**What is required:** Exactly as written, set down each line of the data below except its pictures.

**Material shown:**
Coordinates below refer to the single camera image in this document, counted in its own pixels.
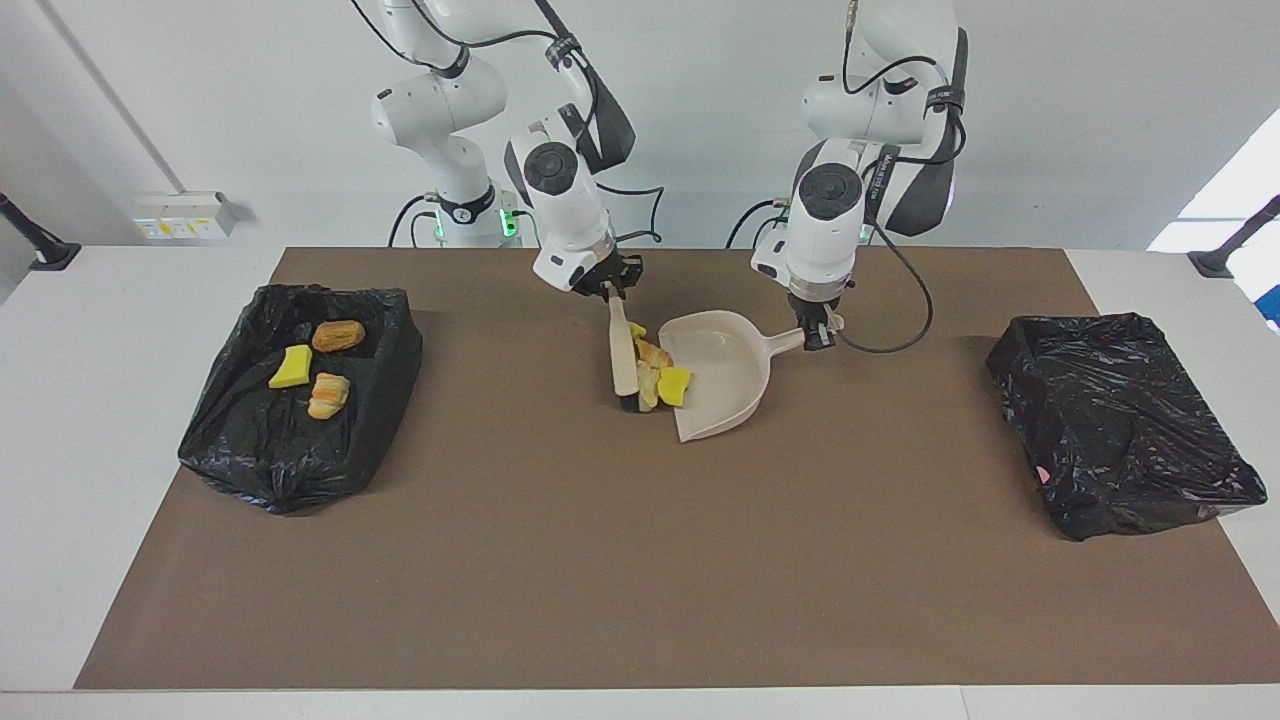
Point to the blue object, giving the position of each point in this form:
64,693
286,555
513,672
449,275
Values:
1274,305

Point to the brown table mat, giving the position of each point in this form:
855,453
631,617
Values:
600,620

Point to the white wall outlet box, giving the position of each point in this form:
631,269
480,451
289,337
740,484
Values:
180,220

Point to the pale striped bread piece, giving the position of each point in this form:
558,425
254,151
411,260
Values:
328,396

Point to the beige hand brush black bristles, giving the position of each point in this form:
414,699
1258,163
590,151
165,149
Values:
625,360

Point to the orange croissant piece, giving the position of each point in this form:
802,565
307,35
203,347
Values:
656,353

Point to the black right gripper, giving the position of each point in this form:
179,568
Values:
615,272

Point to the black trash bag bin pink spot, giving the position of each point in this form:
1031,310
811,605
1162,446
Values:
1120,420

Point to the pale bread chunk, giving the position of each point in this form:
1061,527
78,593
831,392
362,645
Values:
648,388

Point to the grey wall conduit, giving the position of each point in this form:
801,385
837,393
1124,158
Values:
80,53

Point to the black stand foot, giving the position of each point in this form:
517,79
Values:
1215,262
50,255

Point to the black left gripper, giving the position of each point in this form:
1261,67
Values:
815,305

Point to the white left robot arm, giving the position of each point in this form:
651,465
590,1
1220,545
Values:
830,230

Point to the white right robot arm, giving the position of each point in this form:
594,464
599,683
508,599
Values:
560,200

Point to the brown bread roll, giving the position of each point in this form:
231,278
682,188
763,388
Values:
338,336

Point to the beige plastic dustpan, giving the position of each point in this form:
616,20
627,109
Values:
725,380

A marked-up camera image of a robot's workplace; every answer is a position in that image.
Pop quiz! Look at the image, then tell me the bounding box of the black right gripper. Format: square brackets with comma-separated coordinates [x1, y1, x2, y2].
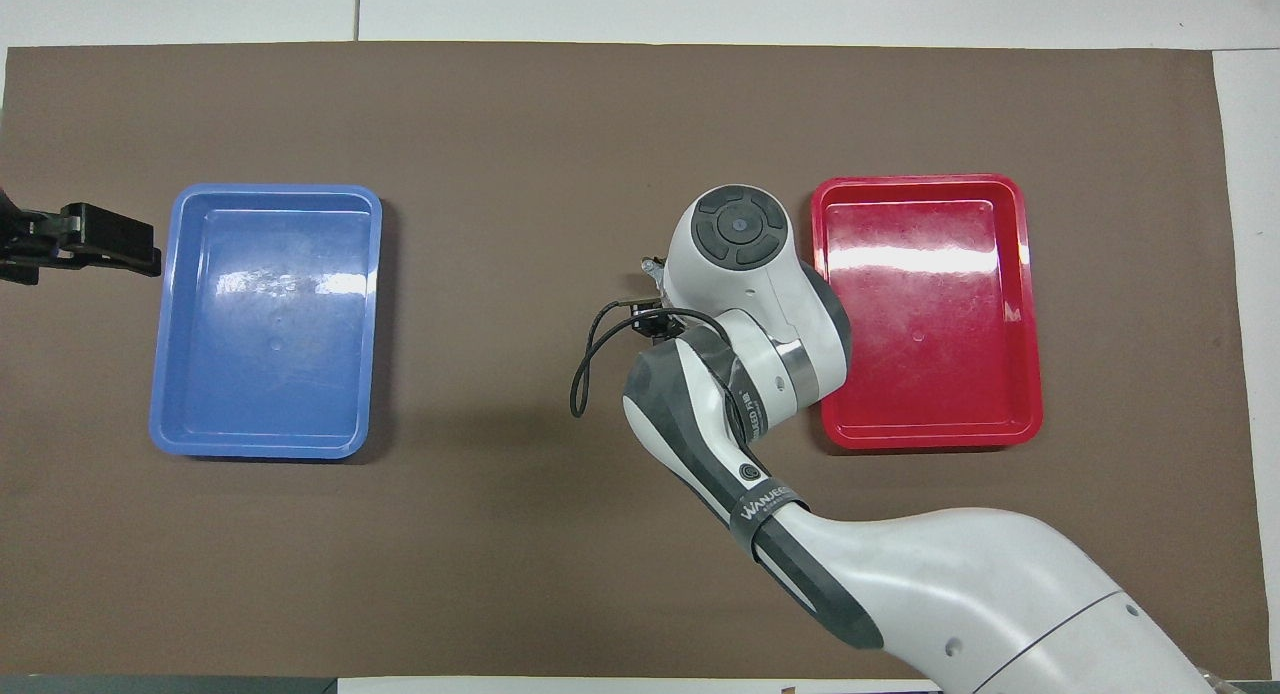
[630, 299, 691, 347]

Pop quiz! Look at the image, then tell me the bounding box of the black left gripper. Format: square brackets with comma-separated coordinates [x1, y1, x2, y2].
[0, 189, 163, 286]

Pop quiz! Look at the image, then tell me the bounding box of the blue plastic tray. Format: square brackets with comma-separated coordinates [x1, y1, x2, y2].
[149, 183, 384, 461]

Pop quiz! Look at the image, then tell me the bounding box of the red plastic tray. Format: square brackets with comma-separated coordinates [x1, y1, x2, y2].
[810, 174, 1044, 450]

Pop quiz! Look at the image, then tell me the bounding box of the brown table mat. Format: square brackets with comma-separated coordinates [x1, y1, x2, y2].
[0, 42, 1273, 680]

**Exercise output:**
Coordinates below refer to the single camera image in this document, counted in its own pixels.
Point to the blue object, giving the position of each point in this form:
64,693
286,555
513,672
449,275
Values:
1274,305

Point to the brown table mat, giving the position of each point in this form:
855,453
631,617
Values:
600,620

Point to the white wall outlet box, giving the position of each point in this form:
631,269
480,451
289,337
740,484
Values:
180,220

Point to the pale striped bread piece, giving the position of each point in this form:
558,425
254,151
411,260
Values:
328,396

Point to the beige hand brush black bristles, giving the position of each point in this form:
414,699
1258,163
590,151
165,149
Values:
625,360

Point to the orange croissant piece, giving the position of each point in this form:
802,565
307,35
203,347
Values:
656,353

Point to the black right gripper, giving the position of each point in this form:
179,568
Values:
615,272

Point to the black trash bag bin pink spot, giving the position of each point in this form:
1031,310
811,605
1162,446
Values:
1120,420

Point to the pale bread chunk, giving the position of each point in this form:
1061,527
78,593
831,392
362,645
Values:
648,388

Point to the grey wall conduit, giving the position of each point in this form:
801,385
837,393
1124,158
Values:
80,53

Point to the black stand foot, giving the position of each point in this form:
517,79
Values:
1215,262
50,255

Point to the black left gripper, giving the position of each point in this form:
1261,67
Values:
815,305

Point to the white left robot arm, giving the position of each point in this form:
651,465
590,1
1220,545
Values:
830,230

Point to the white right robot arm, giving the position of each point in this form:
594,464
599,683
508,599
Values:
560,200

Point to the brown bread roll, giving the position of each point in this form:
231,278
682,188
763,388
Values:
338,336

Point to the beige plastic dustpan, giving the position of each point in this form:
616,20
627,109
Values:
725,380

A marked-up camera image of a robot's workplace; every answer is a position in that image.
Pop quiz! Look at the image, then tell me the bounding box of the black right gripper. Format: square brackets with comma-separated coordinates [x1, y1, x2, y2].
[630, 299, 691, 347]

Pop quiz! Look at the image, then tell me the bounding box of the black left gripper. Format: square brackets with comma-separated coordinates [x1, y1, x2, y2].
[0, 189, 163, 286]

Pop quiz! Look at the image, then tell me the bounding box of the blue plastic tray. Format: square brackets with comma-separated coordinates [x1, y1, x2, y2].
[149, 183, 384, 461]

Pop quiz! Look at the image, then tell me the bounding box of the red plastic tray. Format: square brackets with comma-separated coordinates [x1, y1, x2, y2].
[810, 174, 1044, 450]

Pop quiz! Look at the image, then tell me the bounding box of the brown table mat. Format: square brackets with comma-separated coordinates [x1, y1, x2, y2].
[0, 42, 1273, 680]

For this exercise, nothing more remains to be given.